● WHAT TO WORK ON
Will you write out all the entries below exactly?

● DATA TO USE
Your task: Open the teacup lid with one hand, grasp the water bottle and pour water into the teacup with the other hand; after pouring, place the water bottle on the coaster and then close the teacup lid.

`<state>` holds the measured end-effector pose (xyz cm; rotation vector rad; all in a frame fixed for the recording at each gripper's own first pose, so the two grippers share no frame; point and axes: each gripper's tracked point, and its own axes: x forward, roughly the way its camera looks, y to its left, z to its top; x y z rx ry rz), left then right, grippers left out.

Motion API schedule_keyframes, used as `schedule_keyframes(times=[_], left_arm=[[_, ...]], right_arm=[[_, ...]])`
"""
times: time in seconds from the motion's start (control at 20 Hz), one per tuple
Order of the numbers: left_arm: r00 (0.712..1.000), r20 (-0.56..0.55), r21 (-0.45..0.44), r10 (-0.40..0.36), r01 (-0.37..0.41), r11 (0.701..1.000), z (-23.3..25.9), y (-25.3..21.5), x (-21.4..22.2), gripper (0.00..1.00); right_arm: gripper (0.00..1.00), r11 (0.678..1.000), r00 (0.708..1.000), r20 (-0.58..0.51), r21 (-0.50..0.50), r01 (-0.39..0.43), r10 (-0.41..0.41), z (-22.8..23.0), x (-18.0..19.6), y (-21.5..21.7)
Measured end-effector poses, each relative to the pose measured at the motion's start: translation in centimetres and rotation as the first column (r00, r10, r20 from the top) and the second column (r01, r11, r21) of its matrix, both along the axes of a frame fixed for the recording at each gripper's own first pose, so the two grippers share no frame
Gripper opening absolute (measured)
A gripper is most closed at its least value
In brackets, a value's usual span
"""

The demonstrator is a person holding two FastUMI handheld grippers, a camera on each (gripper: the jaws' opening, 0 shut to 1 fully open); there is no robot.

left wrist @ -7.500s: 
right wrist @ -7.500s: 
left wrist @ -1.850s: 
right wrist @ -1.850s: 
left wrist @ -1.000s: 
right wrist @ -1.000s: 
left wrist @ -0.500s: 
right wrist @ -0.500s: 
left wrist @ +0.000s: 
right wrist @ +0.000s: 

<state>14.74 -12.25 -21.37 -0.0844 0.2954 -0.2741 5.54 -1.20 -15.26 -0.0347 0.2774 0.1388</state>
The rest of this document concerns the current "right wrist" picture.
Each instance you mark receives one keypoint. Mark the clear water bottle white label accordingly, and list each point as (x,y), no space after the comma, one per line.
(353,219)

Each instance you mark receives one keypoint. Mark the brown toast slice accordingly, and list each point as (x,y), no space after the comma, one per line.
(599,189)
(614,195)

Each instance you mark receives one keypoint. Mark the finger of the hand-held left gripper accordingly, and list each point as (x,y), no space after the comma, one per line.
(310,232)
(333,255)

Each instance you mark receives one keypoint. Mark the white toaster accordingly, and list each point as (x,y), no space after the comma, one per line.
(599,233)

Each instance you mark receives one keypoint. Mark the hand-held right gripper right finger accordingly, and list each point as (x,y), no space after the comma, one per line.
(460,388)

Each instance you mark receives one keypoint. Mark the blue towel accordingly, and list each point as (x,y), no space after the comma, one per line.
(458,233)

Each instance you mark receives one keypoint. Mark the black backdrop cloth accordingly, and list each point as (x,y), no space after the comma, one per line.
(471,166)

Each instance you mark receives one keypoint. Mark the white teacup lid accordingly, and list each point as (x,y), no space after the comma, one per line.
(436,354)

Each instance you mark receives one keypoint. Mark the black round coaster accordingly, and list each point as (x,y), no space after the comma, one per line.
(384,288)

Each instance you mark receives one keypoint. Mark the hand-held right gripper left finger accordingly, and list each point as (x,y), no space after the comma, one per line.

● FINISHED TASK
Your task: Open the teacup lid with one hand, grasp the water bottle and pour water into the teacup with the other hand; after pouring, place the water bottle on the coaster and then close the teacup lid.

`<state>` holds the measured end-effector pose (xyz cm; rotation vector rad; all in a frame fixed for the recording at each gripper's own first pose, so the two grippers share no frame; point and axes: each gripper's tracked point, and its own axes: x forward, roughly the way its camera looks, y to its left, z to its top; x y z rx ry rz), left then right, grippers left out.

Motion API schedule_keyframes, used as `schedule_keyframes(times=[_], left_arm=[[_, ...]], right_arm=[[_, ...]])`
"""
times: time in seconds from the motion's start (control at 20 Hz), one per tuple
Order of the numbers: left_arm: r00 (0.712..1.000), r20 (-0.56..0.55), r21 (-0.45..0.44), r10 (-0.40..0.36), r01 (-0.37..0.41), r11 (0.701..1.000), z (-23.3..25.9), y (-25.3..21.5), x (-21.4..22.2), gripper (0.00..1.00); right_arm: gripper (0.00..1.00), r11 (0.678..1.000), r00 (0.708..1.000), r20 (-0.58..0.51), r21 (-0.50..0.50), r01 (-0.39..0.43), r10 (-0.41..0.41), z (-22.8..23.0), x (-18.0..19.6), y (-21.5..21.7)
Measured end-effector poses, each relative to the pose measured at the motion's start: translation in centimetres and rotation as the first column (r00, r10, r20 from the top) and the second column (r01, r11, r21) of its matrix, both along the axes of a frame fixed for the recording at each gripper's own first pose, so the two grippers share no frame
Gripper opening absolute (measured)
A gripper is most closed at its least value
In brackets, a value's usual span
"""

The demonstrator is a person holding two FastUMI handheld grippers, a camera on each (gripper: the jaws' opening, 0 shut to 1 fully open); there is no robot.

left wrist @ -7.500s: 
right wrist @ -7.500s: 
left wrist @ -1.850s: 
right wrist @ -1.850s: 
left wrist @ -1.000s: 
right wrist @ -1.000s: 
left wrist @ -0.500s: 
right wrist @ -0.500s: 
left wrist @ +0.000s: 
right wrist @ +0.000s: 

<state>14.74 -12.25 -21.37 -0.0844 0.2954 -0.2741 5.54 -1.20 -15.26 -0.0347 0.2774 0.1388</state>
The rest of this document concerns the current "right wrist" picture.
Each instance you mark receives one keypoint. Mark the clear water bottle white label accordingly, and list each point as (x,y), no space after the comma, one per line.
(353,219)

Each instance you mark receives one keypoint. Mark the brown toast slice accordingly, and list each point as (x,y), no space after the comma, one per line.
(599,189)
(614,195)

Each instance you mark receives one keypoint. Mark the finger of the hand-held left gripper accordingly, and list each point as (x,y), no space after the comma, one per line.
(310,232)
(333,255)

Each instance you mark receives one keypoint. Mark the white toaster accordingly, and list each point as (x,y), no space after the comma, one per line.
(599,233)

Each instance you mark receives one keypoint. Mark the hand-held right gripper right finger accordingly, and list each point as (x,y), no space after the comma, one per line.
(460,388)

Each instance you mark receives one keypoint. Mark the blue towel accordingly, and list each point as (x,y), no space after the comma, one per line.
(458,233)

Each instance you mark receives one keypoint. Mark the black backdrop cloth accordingly, and list each point as (x,y), no space after the comma, one per line.
(471,166)

Each instance you mark receives one keypoint. Mark the white teacup lid accordingly, and list each point as (x,y), no space after the comma, one per line.
(436,354)

Each instance you mark receives one keypoint. Mark the black round coaster accordingly, and list each point as (x,y), no space after the comma, one per line.
(384,288)

Each instance you mark receives one keypoint. Mark the hand-held right gripper left finger accordingly, and list each point as (x,y), no space after the comma, one per line.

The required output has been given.